EXERCISE:
Only the pictures are to be left out; please reproduce everything else in the data exactly.
===
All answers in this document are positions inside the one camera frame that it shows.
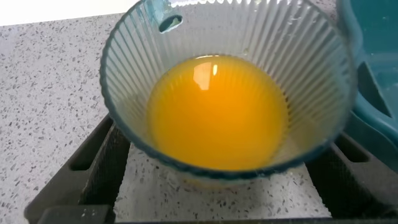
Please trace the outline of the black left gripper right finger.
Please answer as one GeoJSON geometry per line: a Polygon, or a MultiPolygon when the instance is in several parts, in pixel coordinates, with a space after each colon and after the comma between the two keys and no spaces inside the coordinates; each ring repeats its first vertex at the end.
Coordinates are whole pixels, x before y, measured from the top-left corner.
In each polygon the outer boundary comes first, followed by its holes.
{"type": "Polygon", "coordinates": [[[347,134],[306,168],[333,217],[397,216],[397,173],[347,134]]]}

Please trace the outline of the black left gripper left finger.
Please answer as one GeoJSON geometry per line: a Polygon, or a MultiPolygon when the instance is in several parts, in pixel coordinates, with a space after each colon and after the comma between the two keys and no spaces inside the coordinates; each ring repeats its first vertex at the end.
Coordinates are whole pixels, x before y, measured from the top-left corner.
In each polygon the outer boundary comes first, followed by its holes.
{"type": "Polygon", "coordinates": [[[107,115],[25,208],[39,218],[48,208],[114,206],[126,170],[130,142],[107,115]]]}

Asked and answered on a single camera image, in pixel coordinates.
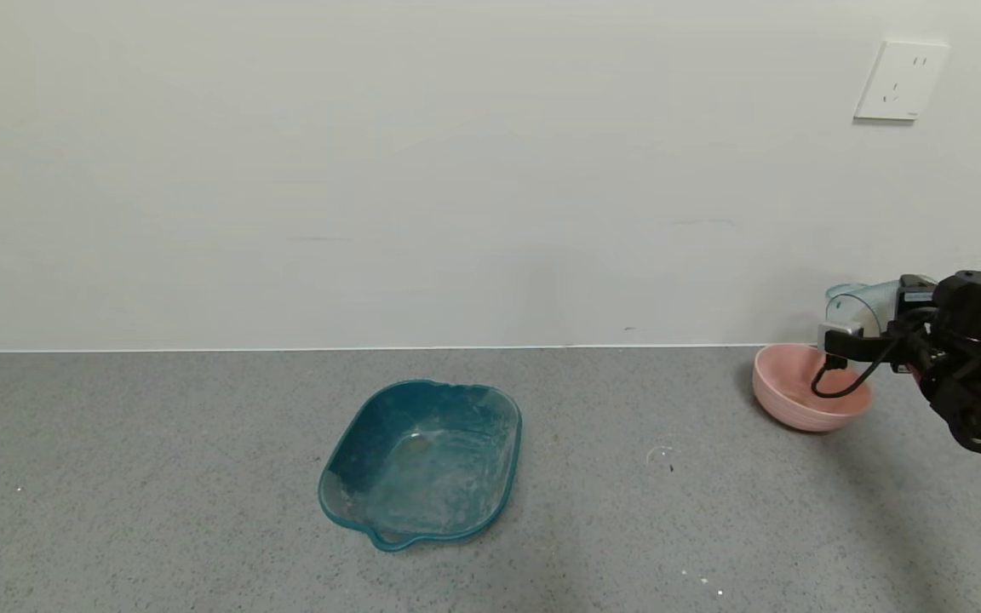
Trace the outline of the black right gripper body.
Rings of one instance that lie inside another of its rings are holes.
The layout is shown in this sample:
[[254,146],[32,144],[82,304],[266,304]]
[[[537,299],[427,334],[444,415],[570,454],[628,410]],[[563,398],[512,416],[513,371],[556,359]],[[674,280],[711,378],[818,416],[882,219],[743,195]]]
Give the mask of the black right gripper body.
[[889,358],[895,374],[909,374],[914,358],[931,356],[931,324],[937,313],[933,294],[937,282],[926,276],[903,274],[899,277],[892,300],[889,334],[900,338],[899,357]]

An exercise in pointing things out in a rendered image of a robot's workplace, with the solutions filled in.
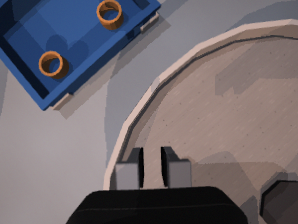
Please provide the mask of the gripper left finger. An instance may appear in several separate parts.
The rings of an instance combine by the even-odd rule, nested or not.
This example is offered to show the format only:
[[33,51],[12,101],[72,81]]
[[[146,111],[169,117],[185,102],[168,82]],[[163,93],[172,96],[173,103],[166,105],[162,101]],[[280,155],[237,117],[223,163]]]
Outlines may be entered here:
[[118,161],[115,166],[117,190],[138,190],[143,188],[143,147],[133,148],[127,161]]

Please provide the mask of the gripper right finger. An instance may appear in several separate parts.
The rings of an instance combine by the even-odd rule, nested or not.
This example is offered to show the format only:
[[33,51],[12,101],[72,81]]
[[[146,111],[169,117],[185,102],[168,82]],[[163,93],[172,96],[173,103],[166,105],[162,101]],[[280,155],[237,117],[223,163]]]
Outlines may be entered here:
[[164,187],[192,187],[191,161],[180,159],[170,146],[161,147],[161,172]]

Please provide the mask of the bronze bushing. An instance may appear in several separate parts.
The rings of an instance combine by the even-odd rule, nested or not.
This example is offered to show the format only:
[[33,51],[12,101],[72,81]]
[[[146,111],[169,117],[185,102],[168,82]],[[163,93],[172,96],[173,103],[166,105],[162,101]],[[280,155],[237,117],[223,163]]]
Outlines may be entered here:
[[[111,10],[115,10],[119,12],[119,14],[113,20],[104,20],[103,16],[105,15],[105,13]],[[118,29],[122,25],[124,20],[121,6],[115,0],[104,0],[103,2],[101,2],[97,7],[97,16],[103,27],[108,30]]]
[[[50,63],[57,58],[60,59],[60,66],[56,72],[50,73]],[[49,76],[54,79],[61,79],[67,75],[69,71],[69,63],[64,57],[62,57],[57,52],[49,51],[41,56],[39,60],[39,69],[46,76]]]

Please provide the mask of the blue open crate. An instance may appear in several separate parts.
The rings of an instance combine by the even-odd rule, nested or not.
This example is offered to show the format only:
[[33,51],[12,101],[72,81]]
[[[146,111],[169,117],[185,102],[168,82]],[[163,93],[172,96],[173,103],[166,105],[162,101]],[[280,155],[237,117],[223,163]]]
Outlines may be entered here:
[[[0,59],[43,111],[61,109],[115,55],[159,21],[157,0],[115,0],[124,20],[118,29],[108,30],[96,12],[103,1],[0,0]],[[65,77],[41,73],[39,59],[49,51],[68,61]]]

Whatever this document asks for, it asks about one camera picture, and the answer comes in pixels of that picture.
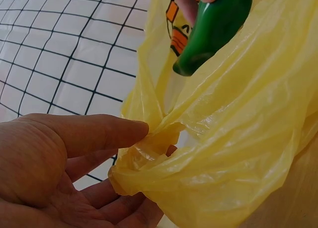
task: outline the printed logo
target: printed logo
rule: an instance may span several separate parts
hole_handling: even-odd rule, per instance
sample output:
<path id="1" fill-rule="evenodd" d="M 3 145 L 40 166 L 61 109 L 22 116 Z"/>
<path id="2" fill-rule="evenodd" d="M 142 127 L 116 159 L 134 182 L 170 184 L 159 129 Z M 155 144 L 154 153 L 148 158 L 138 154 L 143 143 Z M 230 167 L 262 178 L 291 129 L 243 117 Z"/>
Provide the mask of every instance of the printed logo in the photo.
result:
<path id="1" fill-rule="evenodd" d="M 188 37 L 192 29 L 189 24 L 178 25 L 176 19 L 180 16 L 179 14 L 181 14 L 181 12 L 178 5 L 174 0 L 171 0 L 166 11 L 167 29 L 171 39 L 170 47 L 177 57 L 180 56 L 187 45 Z"/>
===
RESPONSE TO THE TASK:
All answers in this document are positions inside the one camera frame that it shows.
Please trace the outline of the black left gripper right finger.
Please answer as one GeoJSON geometry per line: a Polygon, or a MultiPolygon when the instance is in several parts, in pixel coordinates, with a space after each colon and after the comma between the two keys and no spaces inside the coordinates; each ring repeats its first vertex at the end.
Coordinates are whole pixels, x before y, measured from the top-left corner.
In each polygon the outer boundary comes first, followed by its holes.
{"type": "Polygon", "coordinates": [[[347,134],[306,168],[333,217],[397,216],[397,173],[347,134]]]}

Please trace the outline of the black left gripper left finger.
Please answer as one GeoJSON geometry per line: a Polygon, or a MultiPolygon when the instance is in several parts, in pixel coordinates, with a space after each colon and after the comma between the two keys and no spaces inside the coordinates; each ring repeats its first vertex at the end.
Coordinates are whole pixels, x before y, measured from the top-left corner.
In each polygon the outer boundary comes first, followed by its holes.
{"type": "Polygon", "coordinates": [[[107,115],[25,208],[39,218],[48,208],[114,206],[126,170],[130,142],[107,115]]]}

Asked and answered on a single camera image, in pixel coordinates.
Trace the outline of the black right gripper body.
Rings of one instance that lie inside another of its rings are holes.
The layout is shown in this sample:
[[254,146],[32,144],[82,304],[266,304]]
[[[537,299],[427,334],[444,415],[570,454],[628,410]],[[563,398],[512,416],[513,371],[556,359]],[[674,280],[711,378],[818,416],[882,219],[743,195]]]
Give the mask of the black right gripper body.
[[889,358],[895,374],[909,374],[914,358],[931,356],[931,324],[937,313],[933,294],[937,282],[926,276],[903,274],[899,277],[892,300],[889,334],[900,338],[899,357]]

An exercise in pointing things out in a rendered image of a robot's workplace, with the solutions filled in.
Please provide the mask of the gripper left finger. An instance may appear in several separate parts.
The rings of an instance combine by the even-odd rule, nested or not.
This example is offered to show the format only:
[[33,51],[12,101],[72,81]]
[[[146,111],[169,117],[185,102],[168,82]],[[163,93],[172,96],[173,103],[166,105],[162,101]],[[280,155],[237,117],[223,163]]]
Outlines may be entered here:
[[118,161],[115,166],[117,190],[138,190],[143,188],[143,147],[133,148],[127,161]]

Please provide the mask of the gripper right finger. An instance may appear in several separate parts.
The rings of an instance combine by the even-odd rule, nested or not.
This example is offered to show the format only:
[[33,51],[12,101],[72,81]]
[[[146,111],[169,117],[185,102],[168,82]],[[163,93],[172,96],[173,103],[166,105],[162,101]],[[280,155],[237,117],[223,163]]]
Outlines may be entered here:
[[164,187],[192,187],[191,161],[180,159],[170,146],[161,147],[161,172]]

Please provide the mask of the bronze bushing. An instance may appear in several separate parts.
The rings of an instance combine by the even-odd rule, nested or not.
This example is offered to show the format only:
[[33,51],[12,101],[72,81]]
[[[146,111],[169,117],[185,102],[168,82]],[[163,93],[172,96],[173,103],[166,105],[162,101]],[[280,155],[237,117],[223,163]]]
Outlines may be entered here:
[[[111,10],[115,10],[119,12],[119,14],[113,20],[104,20],[103,16],[105,15],[105,13]],[[118,29],[122,25],[124,20],[121,6],[115,0],[104,0],[103,2],[101,2],[97,7],[97,16],[103,27],[108,30]]]
[[[50,63],[57,58],[60,59],[60,66],[56,72],[50,73]],[[49,76],[54,79],[61,79],[67,75],[69,71],[69,63],[64,57],[62,57],[57,52],[49,51],[41,56],[39,60],[39,69],[46,76]]]

Please provide the mask of the blue open crate. An instance may appear in several separate parts.
The rings of an instance combine by the even-odd rule, nested or not.
This example is offered to show the format only:
[[33,51],[12,101],[72,81]]
[[[146,111],[169,117],[185,102],[168,82]],[[163,93],[172,96],[173,103],[166,105],[162,101]],[[280,155],[237,117],[223,163]]]
Outlines may be entered here:
[[[0,59],[43,111],[61,109],[115,55],[159,21],[157,0],[115,0],[124,20],[118,29],[108,30],[96,12],[103,1],[0,0]],[[65,77],[41,73],[39,59],[49,51],[68,61]]]

Whatever this document asks for, it asks about one camera picture, and the answer comes in pixels of that picture.
task: outline the printed logo
target: printed logo
rule: an instance may span several separate parts
hole_handling: even-odd rule, per instance
sample output:
<path id="1" fill-rule="evenodd" d="M 3 145 L 40 166 L 61 109 L 22 116 Z"/>
<path id="2" fill-rule="evenodd" d="M 142 127 L 116 159 L 134 182 L 170 184 L 159 129 Z M 155 144 L 154 153 L 148 158 L 138 154 L 143 143 Z M 230 167 L 262 178 L 291 129 L 243 117 Z"/>
Provide the mask of every instance of the printed logo in the photo.
result:
<path id="1" fill-rule="evenodd" d="M 188 37 L 192 29 L 189 24 L 178 25 L 176 19 L 180 16 L 179 14 L 181 14 L 181 12 L 178 5 L 174 0 L 171 0 L 166 11 L 167 29 L 171 39 L 170 47 L 177 57 L 180 56 L 187 45 Z"/>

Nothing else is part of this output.